Exercise description -
Across the whole listing, find how many lines contain "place", then write that number and nothing else.

Source data -
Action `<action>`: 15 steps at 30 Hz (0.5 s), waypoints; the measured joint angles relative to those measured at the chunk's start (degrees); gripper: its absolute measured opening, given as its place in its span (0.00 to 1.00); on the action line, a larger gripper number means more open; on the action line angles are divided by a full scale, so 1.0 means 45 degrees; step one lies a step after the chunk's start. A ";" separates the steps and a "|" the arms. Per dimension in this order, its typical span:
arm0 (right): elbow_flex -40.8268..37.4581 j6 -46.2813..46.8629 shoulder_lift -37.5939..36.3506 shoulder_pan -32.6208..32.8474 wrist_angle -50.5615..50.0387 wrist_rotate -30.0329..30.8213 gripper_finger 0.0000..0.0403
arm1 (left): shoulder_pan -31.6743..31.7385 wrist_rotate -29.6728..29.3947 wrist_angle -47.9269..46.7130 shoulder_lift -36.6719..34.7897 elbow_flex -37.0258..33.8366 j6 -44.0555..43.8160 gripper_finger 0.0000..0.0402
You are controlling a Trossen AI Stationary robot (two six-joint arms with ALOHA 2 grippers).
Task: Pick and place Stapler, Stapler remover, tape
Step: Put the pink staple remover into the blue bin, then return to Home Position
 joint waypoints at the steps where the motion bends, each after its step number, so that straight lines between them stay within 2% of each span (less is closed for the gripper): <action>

Expected answer -
2